Oude Testament

Nieuwe Testament

Exodus 12:19-31 NBG-vertaling 1951 (NBG51)

19. Zeven dagen zal er geen zuurdeeg in uw huizen gevonden worden, want ieder, die iets gezuurds eet, zo iemand zal uit de vergadering van Israël worden uitgeroeid, hetzij hij een vreemdeling, hetzij hij in het land geboren is.

20. Niets wat gezuurd is, zult gij eten; gij zult in al uw woonplaatsen ongezuurde broden eten.

21. Toen ontbood Mozes al de oudsten van Israël en zeide tot hen: Trekt heen, haalt kleinvee voor uw geslachten en slacht het Pascha.
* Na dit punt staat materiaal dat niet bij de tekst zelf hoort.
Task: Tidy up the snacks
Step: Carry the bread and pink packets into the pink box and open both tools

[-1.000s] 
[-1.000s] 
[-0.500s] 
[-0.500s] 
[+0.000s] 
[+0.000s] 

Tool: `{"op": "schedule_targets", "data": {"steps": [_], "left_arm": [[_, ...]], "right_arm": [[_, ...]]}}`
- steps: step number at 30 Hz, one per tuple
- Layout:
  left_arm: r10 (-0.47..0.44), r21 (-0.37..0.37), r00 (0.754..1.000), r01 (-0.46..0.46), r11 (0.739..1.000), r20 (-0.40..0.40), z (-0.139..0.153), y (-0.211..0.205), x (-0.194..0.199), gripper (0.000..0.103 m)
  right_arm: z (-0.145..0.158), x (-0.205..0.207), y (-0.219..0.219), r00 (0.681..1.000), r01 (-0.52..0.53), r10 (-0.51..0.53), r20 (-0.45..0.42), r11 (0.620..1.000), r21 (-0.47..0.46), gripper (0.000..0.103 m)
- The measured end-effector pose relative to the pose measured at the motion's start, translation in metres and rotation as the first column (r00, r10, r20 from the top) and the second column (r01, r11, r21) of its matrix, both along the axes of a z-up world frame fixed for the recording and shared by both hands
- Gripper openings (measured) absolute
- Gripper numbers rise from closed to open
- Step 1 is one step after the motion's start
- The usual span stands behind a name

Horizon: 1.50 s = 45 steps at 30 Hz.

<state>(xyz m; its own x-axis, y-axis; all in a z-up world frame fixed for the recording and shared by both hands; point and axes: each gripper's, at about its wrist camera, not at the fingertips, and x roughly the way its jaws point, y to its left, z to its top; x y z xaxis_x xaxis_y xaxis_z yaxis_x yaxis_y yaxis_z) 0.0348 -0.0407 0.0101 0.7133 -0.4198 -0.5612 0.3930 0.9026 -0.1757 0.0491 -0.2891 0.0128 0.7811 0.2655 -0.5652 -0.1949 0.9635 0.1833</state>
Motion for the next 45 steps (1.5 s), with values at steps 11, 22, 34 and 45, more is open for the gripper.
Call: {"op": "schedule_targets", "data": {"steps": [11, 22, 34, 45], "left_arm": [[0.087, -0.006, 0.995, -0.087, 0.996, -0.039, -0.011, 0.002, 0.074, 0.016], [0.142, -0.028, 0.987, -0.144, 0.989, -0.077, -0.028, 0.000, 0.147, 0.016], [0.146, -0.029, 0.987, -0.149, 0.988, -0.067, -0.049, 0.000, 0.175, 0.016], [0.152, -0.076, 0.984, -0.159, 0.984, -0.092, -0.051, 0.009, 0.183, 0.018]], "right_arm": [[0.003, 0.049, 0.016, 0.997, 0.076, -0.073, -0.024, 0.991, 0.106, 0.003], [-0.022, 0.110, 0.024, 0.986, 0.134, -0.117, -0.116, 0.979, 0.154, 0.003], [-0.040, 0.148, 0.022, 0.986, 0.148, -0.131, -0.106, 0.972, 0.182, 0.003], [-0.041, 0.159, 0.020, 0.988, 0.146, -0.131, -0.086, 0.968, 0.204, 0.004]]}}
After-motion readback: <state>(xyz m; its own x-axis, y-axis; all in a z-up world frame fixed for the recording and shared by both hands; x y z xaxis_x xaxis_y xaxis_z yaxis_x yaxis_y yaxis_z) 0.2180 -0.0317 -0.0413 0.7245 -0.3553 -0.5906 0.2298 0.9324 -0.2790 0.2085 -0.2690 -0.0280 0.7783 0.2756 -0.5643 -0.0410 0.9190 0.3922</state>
22. Daarna zult gij een bundel hysop nemen en in het bloed in een schaal dopen, en van het bloed in die schaal strijken aan de bovendorpel en aan de beide deurposten; niemand van u zal de deur van zijn huis uitgaan tot de morgen.
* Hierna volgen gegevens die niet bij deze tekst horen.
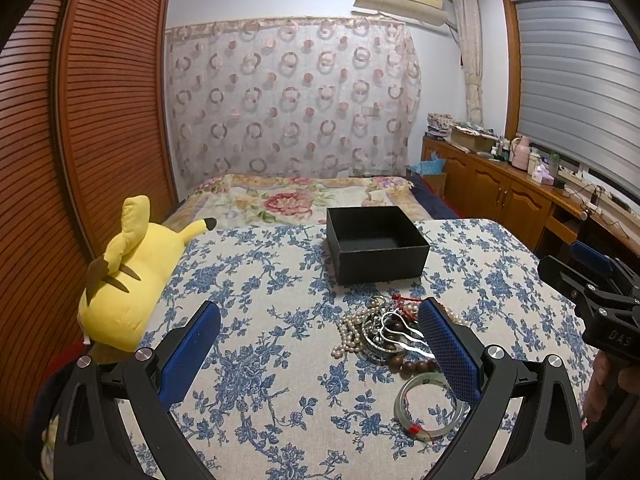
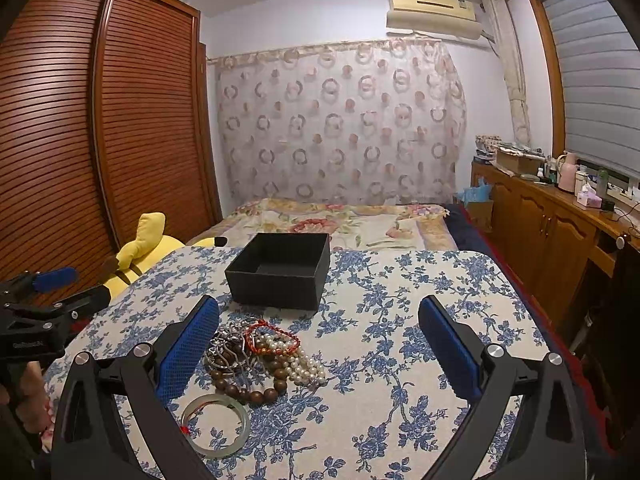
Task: Organize jewelry
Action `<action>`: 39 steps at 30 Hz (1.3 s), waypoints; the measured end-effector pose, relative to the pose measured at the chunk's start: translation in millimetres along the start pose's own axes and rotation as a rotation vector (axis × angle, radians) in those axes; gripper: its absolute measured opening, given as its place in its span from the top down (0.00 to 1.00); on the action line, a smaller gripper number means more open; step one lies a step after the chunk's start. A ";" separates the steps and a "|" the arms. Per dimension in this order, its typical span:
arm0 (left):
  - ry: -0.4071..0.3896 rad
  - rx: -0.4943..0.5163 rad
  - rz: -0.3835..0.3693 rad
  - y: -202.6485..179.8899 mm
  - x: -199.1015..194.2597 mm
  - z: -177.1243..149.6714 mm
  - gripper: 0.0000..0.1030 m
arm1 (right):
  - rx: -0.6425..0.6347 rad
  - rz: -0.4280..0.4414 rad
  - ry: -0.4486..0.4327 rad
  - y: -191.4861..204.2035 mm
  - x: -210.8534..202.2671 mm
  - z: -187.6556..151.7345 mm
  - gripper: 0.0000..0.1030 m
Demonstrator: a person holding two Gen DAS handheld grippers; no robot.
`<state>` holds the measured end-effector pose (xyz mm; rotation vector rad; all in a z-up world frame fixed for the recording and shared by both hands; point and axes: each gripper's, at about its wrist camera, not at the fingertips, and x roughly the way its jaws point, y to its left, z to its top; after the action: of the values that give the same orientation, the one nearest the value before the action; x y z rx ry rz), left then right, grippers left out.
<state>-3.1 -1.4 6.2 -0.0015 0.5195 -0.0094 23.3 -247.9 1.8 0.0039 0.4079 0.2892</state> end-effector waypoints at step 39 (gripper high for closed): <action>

23. En de Here zal Egypte doortrekken om het te slaan; wanneer Hij dan het bloed aan de bovendorpel en aan de beide deurposten ziet, dan zal de Here die deur voorbijgaan en de verderver niet toelaten in uw huizen te komen om te slaan.
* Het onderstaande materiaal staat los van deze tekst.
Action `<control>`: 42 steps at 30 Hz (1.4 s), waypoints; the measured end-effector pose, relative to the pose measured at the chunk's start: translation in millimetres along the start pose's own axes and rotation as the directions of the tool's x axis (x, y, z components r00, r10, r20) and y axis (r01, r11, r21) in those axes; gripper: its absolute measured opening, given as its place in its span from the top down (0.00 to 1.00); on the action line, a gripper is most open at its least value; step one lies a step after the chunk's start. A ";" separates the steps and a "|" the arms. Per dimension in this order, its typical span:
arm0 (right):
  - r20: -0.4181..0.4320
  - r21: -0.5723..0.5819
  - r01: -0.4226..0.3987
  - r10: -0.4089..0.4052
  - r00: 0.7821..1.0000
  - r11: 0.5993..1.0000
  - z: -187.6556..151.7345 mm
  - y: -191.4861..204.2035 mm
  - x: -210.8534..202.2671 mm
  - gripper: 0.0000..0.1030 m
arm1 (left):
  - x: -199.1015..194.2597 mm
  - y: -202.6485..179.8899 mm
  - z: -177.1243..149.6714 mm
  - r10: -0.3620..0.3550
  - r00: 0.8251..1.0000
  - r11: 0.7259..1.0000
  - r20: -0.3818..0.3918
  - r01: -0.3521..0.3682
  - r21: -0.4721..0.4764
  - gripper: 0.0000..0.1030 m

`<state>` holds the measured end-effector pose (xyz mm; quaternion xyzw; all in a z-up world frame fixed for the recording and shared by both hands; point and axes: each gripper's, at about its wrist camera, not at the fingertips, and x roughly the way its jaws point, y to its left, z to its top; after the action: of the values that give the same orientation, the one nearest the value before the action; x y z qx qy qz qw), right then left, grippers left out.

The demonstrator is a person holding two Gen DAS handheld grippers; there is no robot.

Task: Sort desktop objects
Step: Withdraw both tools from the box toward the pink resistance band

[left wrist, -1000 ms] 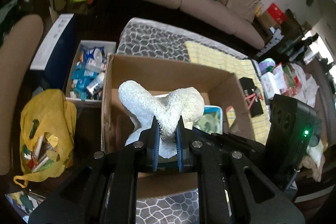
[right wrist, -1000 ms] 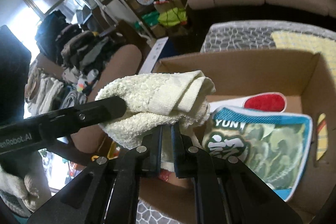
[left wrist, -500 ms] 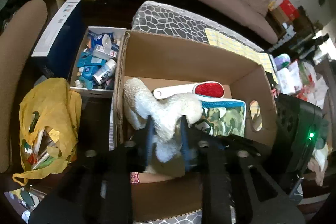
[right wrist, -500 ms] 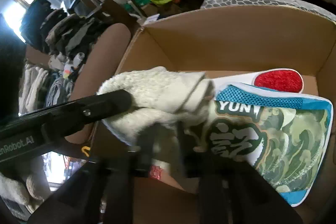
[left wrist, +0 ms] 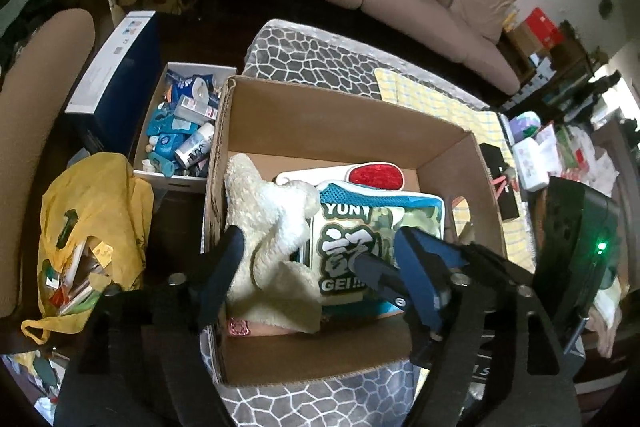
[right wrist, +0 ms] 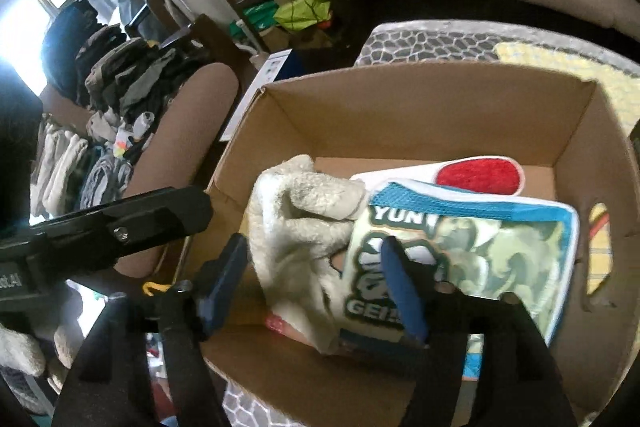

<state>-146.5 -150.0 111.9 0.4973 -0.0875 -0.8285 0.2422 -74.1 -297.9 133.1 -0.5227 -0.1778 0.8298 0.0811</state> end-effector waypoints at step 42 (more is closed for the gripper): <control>0.114 0.079 0.228 -0.236 0.965 0.971 -64.1 -165.6 -193.2 0.00 | 9.9 -174.1 -84.0 0.078 0.991 0.967 0.107 -0.102 0.234 0.00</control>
<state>-68.1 94.1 167.6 0.4601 -0.0702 -0.8767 0.1216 -12.1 -116.3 158.2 -0.4757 -0.0566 0.8724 0.0969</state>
24. Gij zult dit voorschrift houden als een altoosdurende inzetting voor u en uw zonen.

25. En wanneer gij komt in het land dat de Here u geven zal, gelijk Hij gezegd heeft, zult gij deze dienst onderhouden.

26. En wanneer uw zonen tot u zeggen: Wat betekent deze dienst van u,

27. dan zult gij zeggen: Het is een Paasoffer voor de Here, die in Egypte aan de huizen der Israëlieten voorbijging, toen Hij de Egyptenaren sloeg, maar onze huizen spaarde. Toen knielde het volk en boog zich neer.

28. En de Israëlieten gingen heen en deden dit; zoals de Here Mozes en Aäron geboden had, zo deden zij.

29. En te middernacht sloeg de Here iedere eerstgeborene in het land Egypte, van de eerstgeborene van Farao, die op zijn troon zou zitten, tot de eerstgeborene van de gevangene, die in de kerker was, benevens alle eerstgeborenen van het vee.

30. En Farao stond des nachts op, hij en al zijn dienaren en alle Egyptenaren; en er was een luid gejammer in Egypte; want er was geen huis, waarin geen dode was.

31. Toen ontbood hij des nachts Mozes en Aäron en zeide: Maakt u gereed, gaat weg uit het midden van mijn volk, zowel gij als de Israëlieten; gaat, dient de Here, zoals gij gezegd hebt.